Tace Berlusconi ma tace anche il ministro dell’Economia che durante le riunioni del Fondo monetario internazionale evita accuratamente di affrontare la questione. E si appella invece alla Germania visto che fra pochi giorni è attesa la decisione del Parlamento di Berlino sul fondo europeo «salva Stati». «Adesso - dice - in Europa tutto dipende dalla Germania, dalla capacità che penso abbiano e devono avere di superare le loro incertezze e capire che l’Europa è un bene comune per tutti, compresi loro».

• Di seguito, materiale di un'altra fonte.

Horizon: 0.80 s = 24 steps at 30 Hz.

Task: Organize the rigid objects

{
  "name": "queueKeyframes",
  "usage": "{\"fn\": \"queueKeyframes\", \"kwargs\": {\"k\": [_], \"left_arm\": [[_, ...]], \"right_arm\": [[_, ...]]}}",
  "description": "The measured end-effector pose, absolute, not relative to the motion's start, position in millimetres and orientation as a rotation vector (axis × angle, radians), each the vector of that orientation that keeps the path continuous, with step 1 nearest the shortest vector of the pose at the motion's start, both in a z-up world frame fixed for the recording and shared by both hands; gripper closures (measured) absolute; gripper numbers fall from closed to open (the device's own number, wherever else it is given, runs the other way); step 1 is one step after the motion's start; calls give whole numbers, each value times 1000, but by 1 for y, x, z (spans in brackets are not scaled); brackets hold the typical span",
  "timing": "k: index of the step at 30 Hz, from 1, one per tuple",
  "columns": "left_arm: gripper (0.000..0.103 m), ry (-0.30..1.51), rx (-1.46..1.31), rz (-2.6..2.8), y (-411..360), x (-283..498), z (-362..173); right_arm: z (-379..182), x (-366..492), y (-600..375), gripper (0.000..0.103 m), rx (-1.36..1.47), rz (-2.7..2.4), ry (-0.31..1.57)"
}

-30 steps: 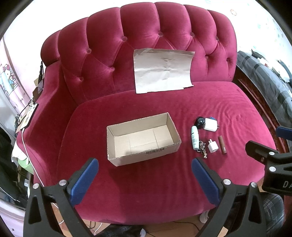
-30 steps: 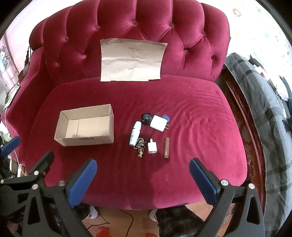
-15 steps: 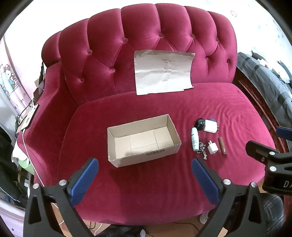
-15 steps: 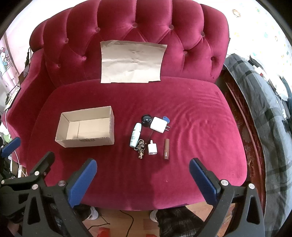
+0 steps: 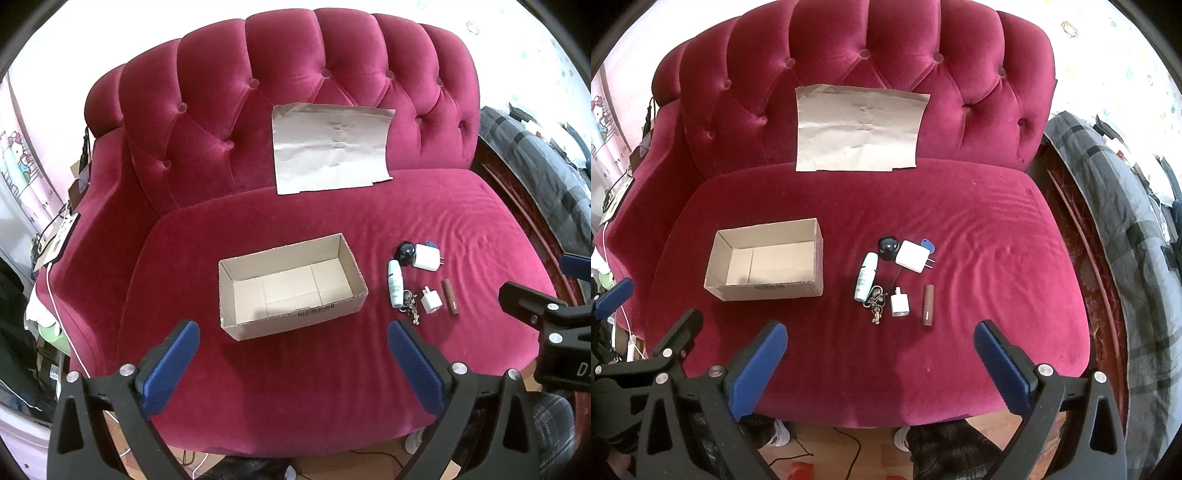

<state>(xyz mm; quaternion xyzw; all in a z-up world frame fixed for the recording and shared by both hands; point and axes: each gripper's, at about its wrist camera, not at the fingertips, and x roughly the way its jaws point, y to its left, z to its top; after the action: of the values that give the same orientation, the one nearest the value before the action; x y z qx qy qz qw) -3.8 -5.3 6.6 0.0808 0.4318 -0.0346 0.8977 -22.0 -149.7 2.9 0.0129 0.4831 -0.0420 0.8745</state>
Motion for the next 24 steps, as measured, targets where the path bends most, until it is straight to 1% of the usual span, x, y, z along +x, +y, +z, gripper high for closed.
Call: {"fn": "queueKeyframes", "kwargs": {"k": [24], "left_arm": [[0, 895, 166, -71, -2, 1, 7]], "right_arm": [[4, -15, -152, 0, 27, -88, 1005]]}}
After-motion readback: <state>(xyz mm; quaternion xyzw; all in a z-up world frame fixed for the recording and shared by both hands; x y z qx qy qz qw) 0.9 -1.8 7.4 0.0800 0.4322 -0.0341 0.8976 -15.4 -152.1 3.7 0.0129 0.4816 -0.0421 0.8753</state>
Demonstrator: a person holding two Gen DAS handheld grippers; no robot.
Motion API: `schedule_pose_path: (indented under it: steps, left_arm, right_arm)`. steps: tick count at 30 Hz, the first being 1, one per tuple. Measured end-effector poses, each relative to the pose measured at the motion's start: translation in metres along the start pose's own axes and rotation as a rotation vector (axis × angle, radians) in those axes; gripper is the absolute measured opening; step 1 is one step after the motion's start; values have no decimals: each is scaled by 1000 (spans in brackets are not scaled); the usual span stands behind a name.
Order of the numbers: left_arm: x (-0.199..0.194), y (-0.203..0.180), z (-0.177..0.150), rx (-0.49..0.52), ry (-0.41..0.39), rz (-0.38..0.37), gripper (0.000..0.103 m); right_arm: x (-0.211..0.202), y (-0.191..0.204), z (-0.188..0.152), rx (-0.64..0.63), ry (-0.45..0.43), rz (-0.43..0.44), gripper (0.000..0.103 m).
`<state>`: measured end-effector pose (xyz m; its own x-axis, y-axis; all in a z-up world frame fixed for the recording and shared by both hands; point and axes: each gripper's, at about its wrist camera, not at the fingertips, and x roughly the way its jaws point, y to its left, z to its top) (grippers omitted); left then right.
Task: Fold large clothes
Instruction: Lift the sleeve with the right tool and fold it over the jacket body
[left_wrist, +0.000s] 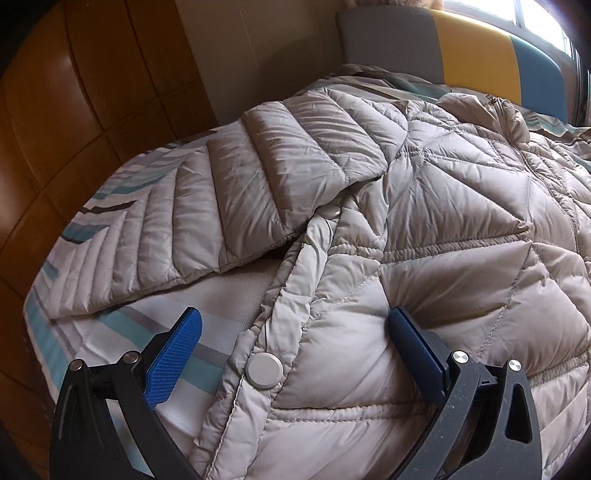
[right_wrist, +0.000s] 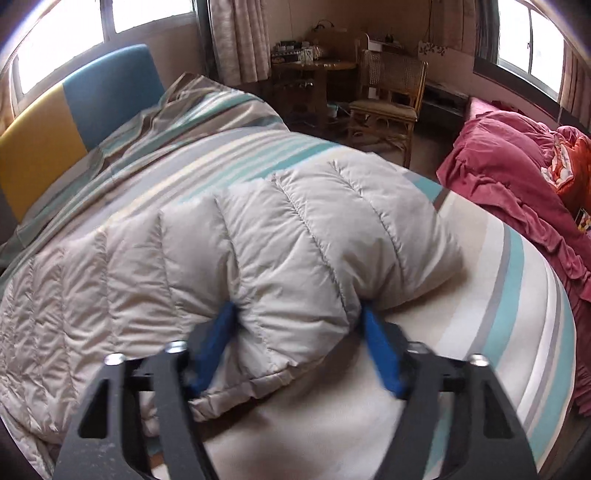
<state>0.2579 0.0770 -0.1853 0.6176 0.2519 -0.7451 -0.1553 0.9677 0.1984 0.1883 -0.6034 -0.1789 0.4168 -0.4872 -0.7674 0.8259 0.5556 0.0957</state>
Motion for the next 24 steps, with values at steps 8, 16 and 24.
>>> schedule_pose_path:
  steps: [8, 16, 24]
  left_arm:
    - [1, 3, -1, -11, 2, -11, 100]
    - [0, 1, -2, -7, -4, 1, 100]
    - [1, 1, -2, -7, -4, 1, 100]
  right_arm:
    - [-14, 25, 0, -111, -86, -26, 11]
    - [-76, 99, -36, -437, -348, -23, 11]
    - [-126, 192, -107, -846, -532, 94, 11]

Nel Pdl, intanto, continua l’assedio a Tremonti. Lo attacca il ministro Renato Brunetta sulla carta d’identità elettronica, lo critica il sottosegretario Guido Crosetto sulla vendita del patrimonio immobiliare dello Stato. Affonda invece Daniela Santanché. «Sono per spacchettare il ministero. Le entrate e le uscite - dice il sottosegretario - devono essere in mani diverse, non concentrate in quelle di Tremonti». Una via, questa, che pare però piuttosto difficile da percorrere. A differenza di quella di dare vita a una cabina di regia sull’economia a Palazzo Chigi. Un punto su cui battono in tanti. «Sono convinto che il presidente del Consiglio - dice Sandro Bondi, uno dei tre coordinatori del Pdl - abbia il diritto e il dovere di essere assistito nella politica economica, da economisti e da esperti di varie discipline». Ancora più netto Fabrizio Cicchitto. «Sono indispensabili misure per la crescita che vanno definite sotto il coordinamento di Palazzo Chigi e con il lavoro dei ministri responsabili».
La parola d’ordine, insomma, è «collegialità». Perché, spiega un ministro vicino al Cavaliere, «è arrivato il momento che Tremonti la finisca di fare il bello e il cattivo tempo». Si vedrà.